Democrats argue the plan does not go far enough at putting guardrails on ICE, Customs and Border Protection, and other federal officers who are engaged in the administration's immigration sweeps.

With Congress set to leave town by week's end for its own spring break recess, calls are intensifying for an end to the 41-day stalemate that has put the livelihoods of TSA officers at risk as they provide airport security without pay.

"This is a dire situation," acting TSA administrator Ha Nguyen McNeill testified at a House hearing on Wednesday.

She described the multiple hardships facing unpaid TSA workers — piling up bills and eviction notices, even donating plasma to make ends meet — and warned of potential airport closures if more employees refuse to come to work. Daily callout rates have increased to 11 percent nationwide.

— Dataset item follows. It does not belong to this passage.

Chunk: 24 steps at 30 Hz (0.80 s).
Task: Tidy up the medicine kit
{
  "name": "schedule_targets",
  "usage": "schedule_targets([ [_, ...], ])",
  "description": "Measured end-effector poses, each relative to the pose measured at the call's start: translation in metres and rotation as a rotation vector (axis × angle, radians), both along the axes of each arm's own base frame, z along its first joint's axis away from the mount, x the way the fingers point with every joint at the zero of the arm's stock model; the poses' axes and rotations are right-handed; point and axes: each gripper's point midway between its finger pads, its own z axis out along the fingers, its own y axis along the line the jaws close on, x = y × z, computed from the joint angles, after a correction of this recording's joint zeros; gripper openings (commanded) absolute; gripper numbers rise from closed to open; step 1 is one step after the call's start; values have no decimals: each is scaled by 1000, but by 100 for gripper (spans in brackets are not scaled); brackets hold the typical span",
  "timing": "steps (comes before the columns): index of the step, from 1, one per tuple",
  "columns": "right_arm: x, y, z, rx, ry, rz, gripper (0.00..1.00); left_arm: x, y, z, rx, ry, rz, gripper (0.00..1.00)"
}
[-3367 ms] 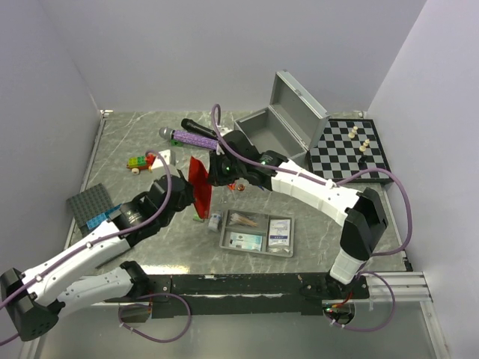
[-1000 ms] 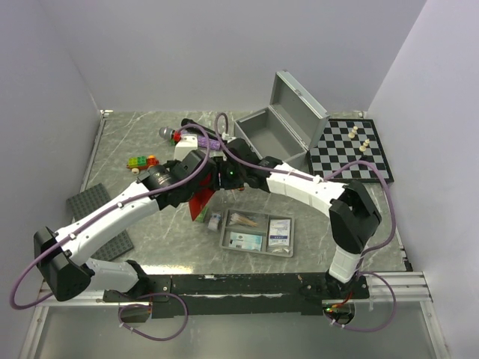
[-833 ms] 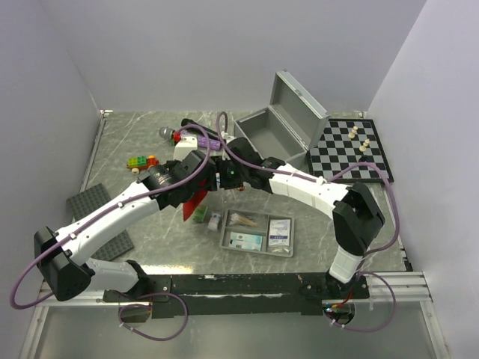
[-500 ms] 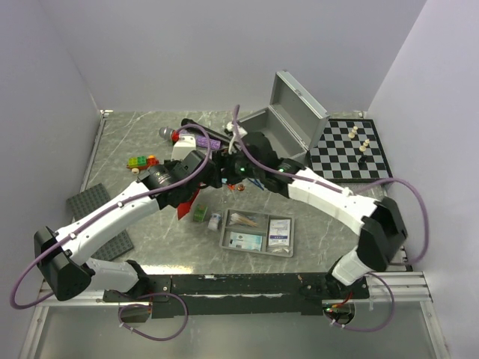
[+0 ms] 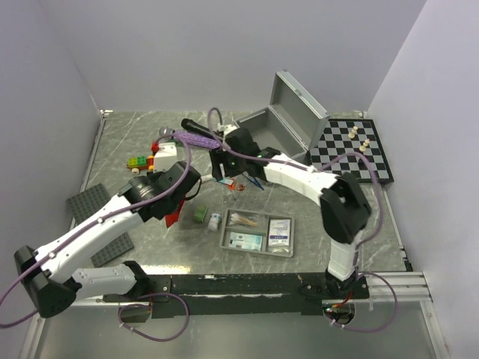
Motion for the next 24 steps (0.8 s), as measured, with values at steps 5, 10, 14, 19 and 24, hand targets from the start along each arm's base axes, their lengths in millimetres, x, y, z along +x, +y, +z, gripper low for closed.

"At this point, we have to look at all options on the table," she said. "And that does require us to, at some point, make very difficult choices as to which airports we might try to keep open and which ones we might have to shut down as our callout rates increase."

Trading blame

US President Donald Trump has largely stayed out of the public debate over the path his party should take to end the standoff. But he criticized Democrats for refusing to settle their demands on immigration changes.

"Blame the Democrats for the airport's mess. They want our country to do badly. They want our country to fail," he wrote in a post on Truth Social.

Meanwhile, Senate Minority Leader Chuck Schumer wrote on X: "Senate Republicans have now blocked TSA funding nine times. They are solely responsible for the chaos travelers are experiencing."

Democrats have called for reforms to immigration enforcement following the fatal shootings of two US citizens by federal agents in Minneapolis in January, but Republicans have repeatedly rejected their demands, resulting in a deadlock in negotiations.

Against that backdrop, the Department of Homeland Security funding expired on Feb 13.

Senate Majority Leader John Thune said on Wednesday that if Democrats put a "more realistic offer on the table, we'll be back in business".

While the Republican offer added one new restraint on immigration officers — funding body cameras that had previously been agreed to — it excluded other policies that Democrats have demanded, such as requiring federal agents to wear identification and remove their face masks.